• Data supplied
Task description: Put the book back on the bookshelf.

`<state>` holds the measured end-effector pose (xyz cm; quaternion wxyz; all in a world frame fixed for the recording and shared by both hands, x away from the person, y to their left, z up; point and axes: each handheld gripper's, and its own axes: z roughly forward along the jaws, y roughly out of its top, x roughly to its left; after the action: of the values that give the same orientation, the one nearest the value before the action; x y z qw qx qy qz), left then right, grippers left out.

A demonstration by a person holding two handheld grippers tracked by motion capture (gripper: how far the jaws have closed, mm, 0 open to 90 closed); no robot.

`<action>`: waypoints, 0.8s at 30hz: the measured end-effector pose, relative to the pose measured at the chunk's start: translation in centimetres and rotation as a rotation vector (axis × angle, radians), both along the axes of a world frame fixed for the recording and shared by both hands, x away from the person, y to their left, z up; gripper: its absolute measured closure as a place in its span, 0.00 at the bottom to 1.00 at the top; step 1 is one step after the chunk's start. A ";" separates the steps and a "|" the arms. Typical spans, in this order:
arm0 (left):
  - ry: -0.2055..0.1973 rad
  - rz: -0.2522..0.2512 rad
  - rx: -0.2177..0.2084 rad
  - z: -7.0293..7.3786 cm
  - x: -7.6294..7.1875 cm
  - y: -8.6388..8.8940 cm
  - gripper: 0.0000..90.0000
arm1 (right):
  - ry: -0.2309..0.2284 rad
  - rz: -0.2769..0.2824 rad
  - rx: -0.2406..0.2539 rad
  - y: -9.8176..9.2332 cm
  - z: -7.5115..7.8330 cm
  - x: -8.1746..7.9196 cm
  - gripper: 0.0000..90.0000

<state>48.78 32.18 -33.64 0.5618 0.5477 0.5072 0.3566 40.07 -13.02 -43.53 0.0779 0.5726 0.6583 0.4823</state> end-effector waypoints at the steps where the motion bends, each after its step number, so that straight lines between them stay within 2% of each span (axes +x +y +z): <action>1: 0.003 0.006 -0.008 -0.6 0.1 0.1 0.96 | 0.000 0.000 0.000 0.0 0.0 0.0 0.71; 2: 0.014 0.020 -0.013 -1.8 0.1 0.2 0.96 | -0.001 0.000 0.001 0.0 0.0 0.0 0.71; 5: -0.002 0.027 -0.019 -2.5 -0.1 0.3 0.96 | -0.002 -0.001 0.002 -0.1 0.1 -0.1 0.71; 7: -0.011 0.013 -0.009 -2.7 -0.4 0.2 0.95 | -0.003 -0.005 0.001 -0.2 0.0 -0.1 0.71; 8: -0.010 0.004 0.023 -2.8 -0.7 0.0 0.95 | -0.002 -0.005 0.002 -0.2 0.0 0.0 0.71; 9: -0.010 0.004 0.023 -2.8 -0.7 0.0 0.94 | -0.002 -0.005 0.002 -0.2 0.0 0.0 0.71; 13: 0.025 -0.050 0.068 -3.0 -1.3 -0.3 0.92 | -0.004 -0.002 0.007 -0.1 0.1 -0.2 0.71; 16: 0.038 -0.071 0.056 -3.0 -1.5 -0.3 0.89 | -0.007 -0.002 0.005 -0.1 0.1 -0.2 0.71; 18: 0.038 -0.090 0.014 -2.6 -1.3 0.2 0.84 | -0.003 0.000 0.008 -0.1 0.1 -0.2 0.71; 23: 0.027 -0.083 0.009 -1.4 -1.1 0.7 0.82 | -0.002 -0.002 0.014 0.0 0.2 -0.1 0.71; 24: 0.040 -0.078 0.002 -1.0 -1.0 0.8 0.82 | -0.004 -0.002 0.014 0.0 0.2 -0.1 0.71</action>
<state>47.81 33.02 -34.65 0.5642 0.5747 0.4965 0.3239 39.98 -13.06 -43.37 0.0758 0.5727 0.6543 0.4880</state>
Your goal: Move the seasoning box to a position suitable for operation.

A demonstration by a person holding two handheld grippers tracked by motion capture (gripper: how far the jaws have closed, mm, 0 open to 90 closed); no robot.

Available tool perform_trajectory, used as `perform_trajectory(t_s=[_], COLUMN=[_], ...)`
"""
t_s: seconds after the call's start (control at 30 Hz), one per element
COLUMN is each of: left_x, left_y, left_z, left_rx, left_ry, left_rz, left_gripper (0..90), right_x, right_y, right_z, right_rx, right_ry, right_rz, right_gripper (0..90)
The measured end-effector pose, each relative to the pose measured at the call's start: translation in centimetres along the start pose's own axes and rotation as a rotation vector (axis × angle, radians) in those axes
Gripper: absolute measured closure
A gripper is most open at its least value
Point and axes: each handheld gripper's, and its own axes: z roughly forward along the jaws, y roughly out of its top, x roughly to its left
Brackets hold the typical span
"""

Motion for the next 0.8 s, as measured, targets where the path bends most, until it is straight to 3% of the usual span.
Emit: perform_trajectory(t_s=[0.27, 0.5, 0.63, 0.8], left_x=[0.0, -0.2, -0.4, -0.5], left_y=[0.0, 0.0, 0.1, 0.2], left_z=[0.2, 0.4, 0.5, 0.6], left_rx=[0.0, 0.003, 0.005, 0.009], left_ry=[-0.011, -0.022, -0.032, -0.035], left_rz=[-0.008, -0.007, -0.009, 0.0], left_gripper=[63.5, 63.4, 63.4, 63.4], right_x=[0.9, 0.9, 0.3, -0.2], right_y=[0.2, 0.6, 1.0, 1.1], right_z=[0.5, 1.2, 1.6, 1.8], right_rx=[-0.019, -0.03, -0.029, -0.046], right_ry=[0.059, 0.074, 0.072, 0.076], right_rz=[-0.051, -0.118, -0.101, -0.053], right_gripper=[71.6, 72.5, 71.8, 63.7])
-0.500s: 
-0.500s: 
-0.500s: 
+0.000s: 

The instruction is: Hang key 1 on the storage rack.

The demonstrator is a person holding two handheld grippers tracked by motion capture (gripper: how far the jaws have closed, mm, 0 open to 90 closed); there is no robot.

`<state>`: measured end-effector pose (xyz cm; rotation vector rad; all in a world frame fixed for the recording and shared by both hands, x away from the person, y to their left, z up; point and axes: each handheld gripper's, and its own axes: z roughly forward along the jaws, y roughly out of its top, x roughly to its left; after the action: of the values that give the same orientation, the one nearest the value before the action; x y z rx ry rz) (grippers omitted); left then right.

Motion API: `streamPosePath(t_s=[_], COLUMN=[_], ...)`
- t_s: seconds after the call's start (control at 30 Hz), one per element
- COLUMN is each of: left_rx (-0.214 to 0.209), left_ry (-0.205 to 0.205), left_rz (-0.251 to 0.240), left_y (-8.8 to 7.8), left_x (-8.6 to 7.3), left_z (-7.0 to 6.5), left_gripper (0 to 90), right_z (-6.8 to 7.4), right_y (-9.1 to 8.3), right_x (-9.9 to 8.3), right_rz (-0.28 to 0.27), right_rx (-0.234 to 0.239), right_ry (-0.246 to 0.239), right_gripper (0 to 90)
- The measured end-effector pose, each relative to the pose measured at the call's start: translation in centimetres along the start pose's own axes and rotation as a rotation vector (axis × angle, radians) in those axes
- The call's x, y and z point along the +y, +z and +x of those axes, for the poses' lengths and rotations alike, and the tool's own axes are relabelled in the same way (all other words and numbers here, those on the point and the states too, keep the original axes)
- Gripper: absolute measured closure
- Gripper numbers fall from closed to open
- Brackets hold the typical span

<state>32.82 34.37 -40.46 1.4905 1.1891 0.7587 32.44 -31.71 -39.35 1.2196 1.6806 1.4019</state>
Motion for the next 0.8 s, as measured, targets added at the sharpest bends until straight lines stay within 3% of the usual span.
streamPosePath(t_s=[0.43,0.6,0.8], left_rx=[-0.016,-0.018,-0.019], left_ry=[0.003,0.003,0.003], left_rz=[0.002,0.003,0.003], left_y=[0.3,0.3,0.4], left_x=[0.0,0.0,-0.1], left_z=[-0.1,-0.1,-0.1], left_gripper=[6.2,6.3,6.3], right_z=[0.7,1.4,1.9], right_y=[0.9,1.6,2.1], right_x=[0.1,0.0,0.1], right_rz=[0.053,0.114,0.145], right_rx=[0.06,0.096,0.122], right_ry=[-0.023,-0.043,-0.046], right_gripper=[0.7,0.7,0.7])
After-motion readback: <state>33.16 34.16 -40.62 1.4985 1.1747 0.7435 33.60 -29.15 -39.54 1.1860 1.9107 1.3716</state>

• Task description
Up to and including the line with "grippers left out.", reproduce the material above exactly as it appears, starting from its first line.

• Solution to this task
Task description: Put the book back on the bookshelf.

`<state>` holds the measured end-effector pose (xyz cm; quaternion wxyz; all in a world frame fixed for the recording and shared by both hands, x away from the person, y to their left, z up; point and axes: each handheld gripper's, and its own axes: z roughly forward along the jaws, y roughly out of its top, x roughly to its left; after the action: of the values that give the same orientation, the one nearest the value before the action; x y z qw qx qy qz), left then right, grippers left out.

The exercise has nothing more to it.